N-acetylcysteine inhibits in vivo oxidation of native low-density lipoprotein.

Atherosclerosis is the most common cause of cardiovascular diseases like coronary artery disease (CAD) and stroke1. Hyperlipidemia is a major risk factor for the development of atherosclerosis. Although elevated low-density lipoprotein (LDL) is closely related to atherosclerosis, LDL itself is not atherogenic2,3. It is accepted that LDL oxidative modification with formation of oxidized LDL (ox-LDL) renders LDL atherogenic4,5,6. Indeed, after injection of unmodified human LDL to Sprague-Dawley rats, ox-LDL was detected in arterial endothelium7, suggesting that native LDL was converted to ox-LDL in vivo. Oxidative stress with reactive oxygen species (ROS) formation plays a critical role in atherosclerosis8,9,10,11,12,13. ROS generation in blood monocytes is increased in hyperlipidemic patients with elevated plasma ox-LDL10. Ox-LDL is a potent oxidative agent that produces a significant amount of ROS in vitro8, and increases intracellular ROS formation in cultured endothelial cells8,14,15. ROS formation from ox-LDL is partially responsible for the actions of ox-LDL on bone marrow stem cells8. N-acetylcysteine (NAC) inhibits the progression of atherosclerosis in apolipoprotein E-deficient mice16, decreases ROS generation and suppresses foam cell formation in the presence of ox-LDL17. NAC inhibits in vitro LDL oxidation induced by copper sulfate, 2,2′-azobis(2-amidinopropane) dihydrochloride, and UV light18. However, it is not known if native LDL oxidation to ox-LDL in vivo could be inhibited by NAC. The present study was to test the hypothesis that NAC decreased native LDL in vivo oxidation to ox-LDL and attenuated the progression of atherosclerosis.
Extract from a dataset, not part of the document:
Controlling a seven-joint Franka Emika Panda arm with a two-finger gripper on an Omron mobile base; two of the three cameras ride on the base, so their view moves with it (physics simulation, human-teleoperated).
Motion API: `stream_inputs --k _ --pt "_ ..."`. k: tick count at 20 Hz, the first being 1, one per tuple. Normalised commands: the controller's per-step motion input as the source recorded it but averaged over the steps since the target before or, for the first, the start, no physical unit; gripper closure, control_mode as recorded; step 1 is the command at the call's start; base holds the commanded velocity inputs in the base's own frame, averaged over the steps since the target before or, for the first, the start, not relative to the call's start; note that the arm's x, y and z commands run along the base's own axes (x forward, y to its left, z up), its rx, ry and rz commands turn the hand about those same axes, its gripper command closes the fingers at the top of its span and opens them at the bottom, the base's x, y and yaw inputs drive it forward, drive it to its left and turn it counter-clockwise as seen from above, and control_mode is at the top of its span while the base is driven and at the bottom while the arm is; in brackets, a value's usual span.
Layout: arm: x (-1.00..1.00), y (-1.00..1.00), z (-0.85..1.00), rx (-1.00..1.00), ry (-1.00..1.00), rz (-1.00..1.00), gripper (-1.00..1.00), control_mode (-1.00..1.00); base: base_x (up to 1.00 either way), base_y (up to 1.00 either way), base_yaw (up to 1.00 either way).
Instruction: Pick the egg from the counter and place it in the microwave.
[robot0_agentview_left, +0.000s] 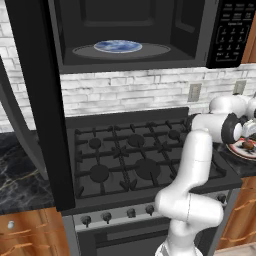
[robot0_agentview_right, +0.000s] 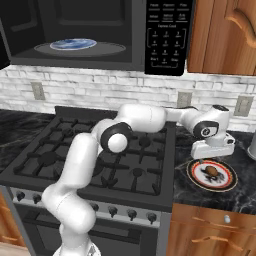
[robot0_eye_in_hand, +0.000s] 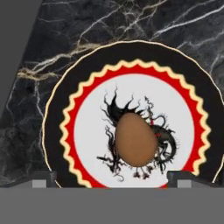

To achieve the goal, human native LDL was injected into male C57 BL/6 mice intravenously to determine the formation of oxidized human LDL with and without NAC treatment. In vivo ROS formation was determined in the mice injected with native LDL or ox-LDL and hyperlipidemic mice with and without NAC treatment. Our data demonstrated that native LDL was indeed converted to ox-LDL in vivo and generated a significant level of ROS that was effectively inhibited by NAC. NAC treatment did not affect the fate of ox-LDL in vivo. However, NAC effectively prevented the in vivo ROS production from ox-LDL and significantly reduced the progression of atherosclerotic lesions in LDL receptor knock-out (LDLR−/−) hyperlipidemic mice. NAC treatment also significantly decreased serum ox-LDL level in CAD patients with hyperlipidemia.